Larkin, our oldest daughter, had her full four years. "They were the best," she told Cecily. "You will not want to spend any of them shut in your dorm or doing virtual classes."
Cecily went back and forth, back and forth, and after the eleventh hour, she requested her deferral. For about a week, we wondered about what the college would say, and I have endless gratitude for Skidmore College for granting Cec's request, even when it came after the deadline.
From September to February, Cecily ran a pod out of our house, overseeing distance learning for between 4 and 6 seven through twelve year-olds. There were hard days. There were days when technology didn't work, when kids were bickering, when the work was confusing, when there wasn't enough work. There were days when no one could agree on a game or a place to work or a story to listen to. And these were just a few of the challenges. Cecily learned a lot about learning and kids. She also had many days when she wished she'd made a different decision. Her friends talked about their experiences at college, posting pictures of dorm rooms and outside classes. Social media is complicated and misrepresentative; friends were not posting pictures of their dinners left in the hallway to be eaten alone.

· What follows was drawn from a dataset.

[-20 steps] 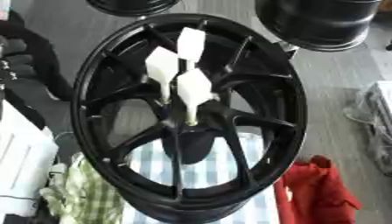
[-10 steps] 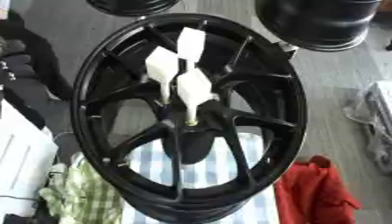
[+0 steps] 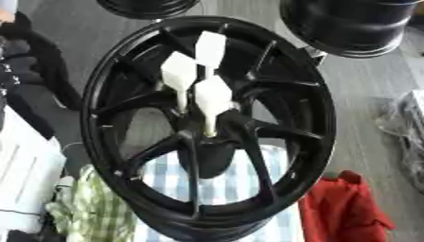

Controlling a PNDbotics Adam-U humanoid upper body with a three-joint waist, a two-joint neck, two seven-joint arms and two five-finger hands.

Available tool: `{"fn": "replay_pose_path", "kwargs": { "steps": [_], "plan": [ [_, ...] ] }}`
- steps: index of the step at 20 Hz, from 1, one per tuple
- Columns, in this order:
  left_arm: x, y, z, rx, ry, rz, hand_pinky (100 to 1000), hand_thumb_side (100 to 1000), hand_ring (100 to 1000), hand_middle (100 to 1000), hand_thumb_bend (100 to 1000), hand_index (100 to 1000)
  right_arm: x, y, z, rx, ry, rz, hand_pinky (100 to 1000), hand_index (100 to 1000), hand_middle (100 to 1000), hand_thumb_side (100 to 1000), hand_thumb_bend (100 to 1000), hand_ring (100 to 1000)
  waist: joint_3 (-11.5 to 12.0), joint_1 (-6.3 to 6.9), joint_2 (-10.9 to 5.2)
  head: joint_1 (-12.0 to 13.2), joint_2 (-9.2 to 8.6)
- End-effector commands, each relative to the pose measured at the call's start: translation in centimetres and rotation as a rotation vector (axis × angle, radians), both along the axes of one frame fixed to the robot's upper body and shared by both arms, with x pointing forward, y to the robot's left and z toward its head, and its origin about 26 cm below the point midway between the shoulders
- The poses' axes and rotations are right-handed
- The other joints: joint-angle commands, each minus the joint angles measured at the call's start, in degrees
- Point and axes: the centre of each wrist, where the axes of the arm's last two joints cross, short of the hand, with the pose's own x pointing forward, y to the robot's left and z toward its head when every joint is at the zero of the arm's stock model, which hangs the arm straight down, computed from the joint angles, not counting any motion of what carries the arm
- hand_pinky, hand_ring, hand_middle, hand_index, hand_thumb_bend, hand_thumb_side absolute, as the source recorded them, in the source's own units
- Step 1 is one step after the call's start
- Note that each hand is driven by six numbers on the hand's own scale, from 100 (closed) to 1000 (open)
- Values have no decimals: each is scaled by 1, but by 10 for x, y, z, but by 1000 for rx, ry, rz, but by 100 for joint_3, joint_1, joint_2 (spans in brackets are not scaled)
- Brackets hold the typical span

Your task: Pull the pin out of the wheel hub.

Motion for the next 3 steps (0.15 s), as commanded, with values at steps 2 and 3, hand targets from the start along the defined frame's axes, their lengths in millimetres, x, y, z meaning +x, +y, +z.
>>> {"fn": "replay_pose_path", "kwargs": {
  "steps": [2,3],
  "plan": [
    [3,-9,13,-27,-38,-26,696,859,772,761,100,773,11,10,-10,118,-28,24,906,848,788,717,100,768,35,30,-88,-48,-100],
    [4,-12,13,-35,-40,-32,696,859,772,761,100,774,14,12,-17,136,-17,27,908,853,796,722,100,773,46,35,-81,-54,-109]
  ]
}}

The decision to defer is one that I think Cec will always wonder about.
On March 1, to my relief and somewhat to my amazement, Cecily left for a gap year program, run by Where There Be Dragons out of Boulder, CO. A good friend's daughter did the same trip in the fall and loved it, so we signed her up, hoping against hope that it would be an option in the spring of 2021. And, despite everything, it happened. She flew to Phoenix (by herself with a changeover and a mask the whole time!), stayed socially distance until everyone got their Arizona test results back, and has been living as a pod with a group of people she didn't know for almost a month now.
The participants take turns posting on the group's "yakboard", and today, when I clicked to see if there were any new yaks, CECILY'S POST WAS UP! Reading it made me proud, and happy-- so happy. Right now, at this moment, it seems like she's in the right place.